Following a heart attack, successful repair of damaged tissue can prevent cardiac rupture and other adverse outcomes.

The ability to repair myocardial tissue depends on the activation of fibroblasts, which stimulate the formation of connective tissue.

In this month’s issue of the JCI, a team led by Ken Suzuki at the William Harvey Research Institute determined that tissue reparation after a heart attack depends on the production of a type of white blood cell called M2 macrophages.

They examined myocardial repair in tribbles homolog-1-deficient (Trib1-deficient) mice, which do not form M2 macrophages after myocardial infarction.

After an induced myocardial infarction, Trib1-deficient mice showed less fibroblast activation than control mice, which led to an increased risk of cardiac rupture.

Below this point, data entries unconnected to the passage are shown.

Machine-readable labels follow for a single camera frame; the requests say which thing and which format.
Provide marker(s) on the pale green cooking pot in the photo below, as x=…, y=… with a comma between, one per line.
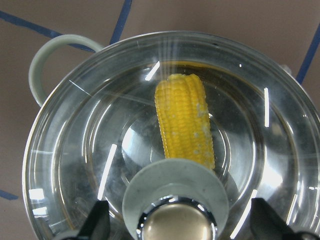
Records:
x=37, y=64

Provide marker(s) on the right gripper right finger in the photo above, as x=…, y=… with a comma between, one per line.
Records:
x=265, y=223

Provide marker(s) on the yellow corn cob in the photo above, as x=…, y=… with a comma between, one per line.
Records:
x=183, y=118

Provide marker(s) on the glass pot lid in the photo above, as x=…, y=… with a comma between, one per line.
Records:
x=99, y=127

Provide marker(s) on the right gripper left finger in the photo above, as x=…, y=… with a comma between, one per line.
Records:
x=97, y=225

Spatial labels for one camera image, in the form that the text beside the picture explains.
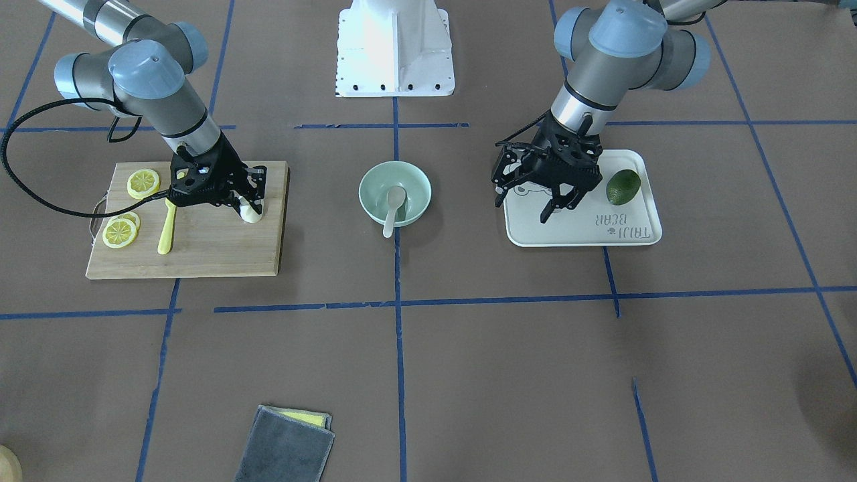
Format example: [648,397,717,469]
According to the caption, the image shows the beige round object corner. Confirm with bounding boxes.
[0,445,23,482]

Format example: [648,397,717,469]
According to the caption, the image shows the bamboo cutting board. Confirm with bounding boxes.
[86,161,289,280]

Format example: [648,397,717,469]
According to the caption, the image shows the metal cutting board handle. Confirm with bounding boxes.
[90,194,111,245]

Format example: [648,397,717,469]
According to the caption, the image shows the green avocado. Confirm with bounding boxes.
[605,169,641,206]

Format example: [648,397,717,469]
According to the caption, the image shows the grey folded cloth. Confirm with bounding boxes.
[234,405,335,481]

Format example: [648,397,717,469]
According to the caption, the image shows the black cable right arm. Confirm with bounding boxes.
[1,98,171,220]

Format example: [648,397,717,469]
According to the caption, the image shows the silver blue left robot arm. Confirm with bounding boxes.
[491,1,720,219]

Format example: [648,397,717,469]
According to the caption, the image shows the lemon slice lower front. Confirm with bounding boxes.
[102,218,139,249]

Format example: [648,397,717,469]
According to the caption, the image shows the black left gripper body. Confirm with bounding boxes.
[495,112,603,190]

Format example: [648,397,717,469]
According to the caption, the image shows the white ceramic spoon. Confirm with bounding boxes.
[382,185,407,238]

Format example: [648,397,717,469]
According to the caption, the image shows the yellow plastic knife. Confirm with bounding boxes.
[158,198,177,255]

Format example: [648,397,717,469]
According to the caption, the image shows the mint green bowl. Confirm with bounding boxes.
[358,161,433,228]

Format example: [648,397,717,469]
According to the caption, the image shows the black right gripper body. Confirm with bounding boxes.
[167,133,250,208]

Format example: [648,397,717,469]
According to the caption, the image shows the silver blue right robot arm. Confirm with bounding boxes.
[46,1,602,223]

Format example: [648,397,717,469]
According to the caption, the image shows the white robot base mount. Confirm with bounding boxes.
[335,1,456,98]

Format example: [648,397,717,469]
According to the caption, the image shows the lemon slice lower back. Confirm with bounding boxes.
[113,212,141,229]

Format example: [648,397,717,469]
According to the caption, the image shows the yellow sponge cloth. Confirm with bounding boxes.
[273,408,333,430]

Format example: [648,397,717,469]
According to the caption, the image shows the lemon slice upper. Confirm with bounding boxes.
[126,168,161,200]

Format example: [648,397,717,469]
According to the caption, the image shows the white plastic tray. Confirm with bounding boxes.
[503,149,662,248]

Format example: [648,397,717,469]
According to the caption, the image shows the lemon slice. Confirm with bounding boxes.
[102,218,139,249]
[113,212,141,229]
[126,168,161,200]

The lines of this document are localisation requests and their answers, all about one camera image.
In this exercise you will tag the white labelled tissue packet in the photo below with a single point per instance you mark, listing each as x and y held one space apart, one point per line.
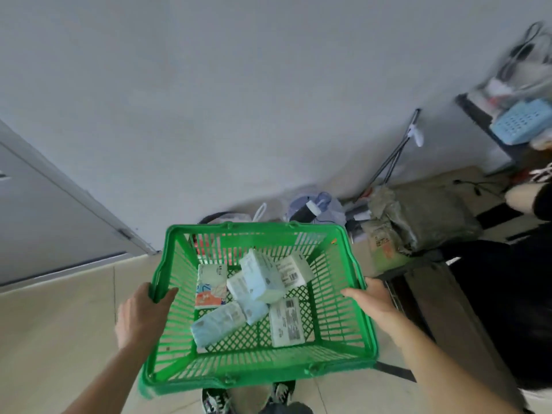
287 322

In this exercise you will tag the clear plastic bag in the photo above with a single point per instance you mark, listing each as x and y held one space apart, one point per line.
524 71

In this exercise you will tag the person's right forearm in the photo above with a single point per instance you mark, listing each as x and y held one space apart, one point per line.
435 366

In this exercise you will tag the person's left forearm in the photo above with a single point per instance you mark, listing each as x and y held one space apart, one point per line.
110 379

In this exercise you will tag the small light blue tissue packet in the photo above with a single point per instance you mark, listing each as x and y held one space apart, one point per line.
255 311

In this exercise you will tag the brown wooden bench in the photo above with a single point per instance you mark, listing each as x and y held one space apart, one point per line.
457 314

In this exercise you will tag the black shelf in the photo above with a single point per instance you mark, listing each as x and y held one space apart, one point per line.
485 124

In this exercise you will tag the long light blue tissue packet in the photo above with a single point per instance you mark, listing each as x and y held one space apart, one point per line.
215 326

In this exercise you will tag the person's right hand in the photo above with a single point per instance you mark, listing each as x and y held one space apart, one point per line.
375 303

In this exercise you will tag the person's black patterned shoe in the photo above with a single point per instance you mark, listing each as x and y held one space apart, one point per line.
282 392
215 400

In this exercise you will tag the grey parcel bag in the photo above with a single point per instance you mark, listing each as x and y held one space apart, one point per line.
427 217

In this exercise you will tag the person's left black patterned shoe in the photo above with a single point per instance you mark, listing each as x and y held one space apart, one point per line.
215 400

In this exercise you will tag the person's left thumb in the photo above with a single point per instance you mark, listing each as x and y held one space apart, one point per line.
167 295

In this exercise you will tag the person's right thumb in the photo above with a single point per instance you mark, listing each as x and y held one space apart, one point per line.
356 294

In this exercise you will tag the person's dark trousers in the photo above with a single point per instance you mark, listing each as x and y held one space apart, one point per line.
287 408

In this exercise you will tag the grey door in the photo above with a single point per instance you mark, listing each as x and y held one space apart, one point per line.
47 219

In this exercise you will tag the large light blue tissue packet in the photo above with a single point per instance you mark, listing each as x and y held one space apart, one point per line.
261 278

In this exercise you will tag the person's left hand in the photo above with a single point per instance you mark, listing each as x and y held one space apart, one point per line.
138 316

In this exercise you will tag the black folding stand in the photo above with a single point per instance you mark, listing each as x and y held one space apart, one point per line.
394 157

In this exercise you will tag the white barcode tissue packet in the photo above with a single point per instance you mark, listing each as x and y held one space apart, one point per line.
296 271

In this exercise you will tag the black cloth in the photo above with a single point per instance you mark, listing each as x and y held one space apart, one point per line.
504 297

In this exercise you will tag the orange print tissue packet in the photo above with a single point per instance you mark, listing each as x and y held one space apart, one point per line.
210 288

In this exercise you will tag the white plastic bag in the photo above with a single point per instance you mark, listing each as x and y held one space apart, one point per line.
235 218

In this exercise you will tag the person's right black patterned shoe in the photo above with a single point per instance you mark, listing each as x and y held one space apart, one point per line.
282 392

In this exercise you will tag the light blue plastic basket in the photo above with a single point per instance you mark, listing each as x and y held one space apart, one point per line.
522 121

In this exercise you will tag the green plastic shopping basket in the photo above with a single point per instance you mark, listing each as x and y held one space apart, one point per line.
327 323

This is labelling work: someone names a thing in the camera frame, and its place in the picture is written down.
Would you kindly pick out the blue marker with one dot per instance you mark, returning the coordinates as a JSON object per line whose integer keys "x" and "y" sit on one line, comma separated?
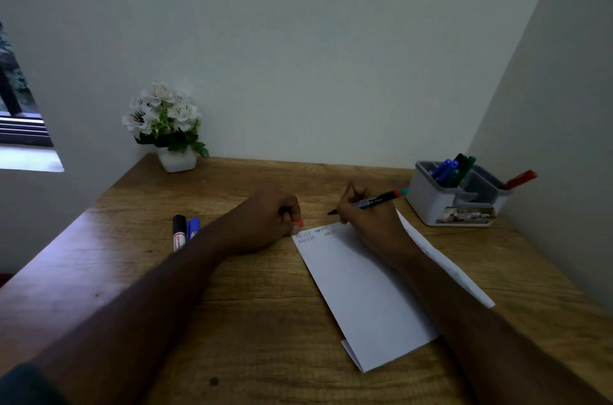
{"x": 193, "y": 228}

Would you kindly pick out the person's left fingers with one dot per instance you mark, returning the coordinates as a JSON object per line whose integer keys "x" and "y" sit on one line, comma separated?
{"x": 290, "y": 215}

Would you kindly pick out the window with dark frame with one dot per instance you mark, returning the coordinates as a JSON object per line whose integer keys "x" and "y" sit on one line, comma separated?
{"x": 17, "y": 103}

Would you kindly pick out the red pen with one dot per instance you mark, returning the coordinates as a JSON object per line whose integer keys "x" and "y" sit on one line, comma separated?
{"x": 519, "y": 179}

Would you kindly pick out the grey desk organizer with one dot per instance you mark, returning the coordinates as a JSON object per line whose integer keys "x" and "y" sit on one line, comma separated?
{"x": 445, "y": 206}

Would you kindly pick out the person's right hand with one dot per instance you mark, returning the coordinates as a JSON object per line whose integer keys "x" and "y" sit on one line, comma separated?
{"x": 378, "y": 227}

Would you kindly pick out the white flowers in white pot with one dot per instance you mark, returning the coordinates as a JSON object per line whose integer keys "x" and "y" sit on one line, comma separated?
{"x": 167, "y": 127}

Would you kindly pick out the person's left forearm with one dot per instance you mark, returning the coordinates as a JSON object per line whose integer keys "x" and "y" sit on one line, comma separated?
{"x": 143, "y": 304}

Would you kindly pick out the person's left hand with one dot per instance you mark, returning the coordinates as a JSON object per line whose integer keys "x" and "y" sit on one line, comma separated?
{"x": 258, "y": 222}

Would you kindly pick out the person's right forearm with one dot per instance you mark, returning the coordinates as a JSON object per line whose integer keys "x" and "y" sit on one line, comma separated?
{"x": 479, "y": 333}

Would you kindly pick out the white folded paper sheet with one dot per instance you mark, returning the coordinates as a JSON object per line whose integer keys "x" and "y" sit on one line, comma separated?
{"x": 364, "y": 294}

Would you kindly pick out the blue pen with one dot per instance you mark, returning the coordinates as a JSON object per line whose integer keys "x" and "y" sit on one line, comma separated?
{"x": 448, "y": 172}
{"x": 440, "y": 169}

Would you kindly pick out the black marker with red band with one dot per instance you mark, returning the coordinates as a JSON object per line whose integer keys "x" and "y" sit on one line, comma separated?
{"x": 378, "y": 200}

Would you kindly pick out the person's right fingers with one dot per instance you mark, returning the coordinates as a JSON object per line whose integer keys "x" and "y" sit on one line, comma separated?
{"x": 348, "y": 208}

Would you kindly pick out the black pen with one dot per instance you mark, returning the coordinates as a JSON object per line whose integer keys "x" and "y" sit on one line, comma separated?
{"x": 459, "y": 159}

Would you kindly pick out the green pen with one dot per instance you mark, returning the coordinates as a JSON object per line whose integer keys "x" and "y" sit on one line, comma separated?
{"x": 465, "y": 169}

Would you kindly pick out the black marker with red label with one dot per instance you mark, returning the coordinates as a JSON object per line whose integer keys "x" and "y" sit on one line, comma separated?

Supplementing Trib1-deficient mice with M2 macrophages restored their ability to repair myocardial tissue.

Moreover, treating these mice with the cytokine IL-4 increased macrophage production and decreased the risk of cardiac rupture.

This study highlights the importance of M2 macrophages in myocardial tissue repair and indicates that IL-4 treatment may have important therapeutic potential during recovery from a heart attack.

Alternatively activated macrophages determine repair of the infarcted adult murine heart. Manabu Shiraishi, Yasunori Shintani, Yusuke Shintani, Hidekazu Ishida, Rie Saba, Atsushi Yamaguchi, Hideo Adachi, Kenta Yashiro, and Ken Suzuki. Journal of Clinical Investigation. DOI:10.1172/JCI85782. Published online May 3, 2016.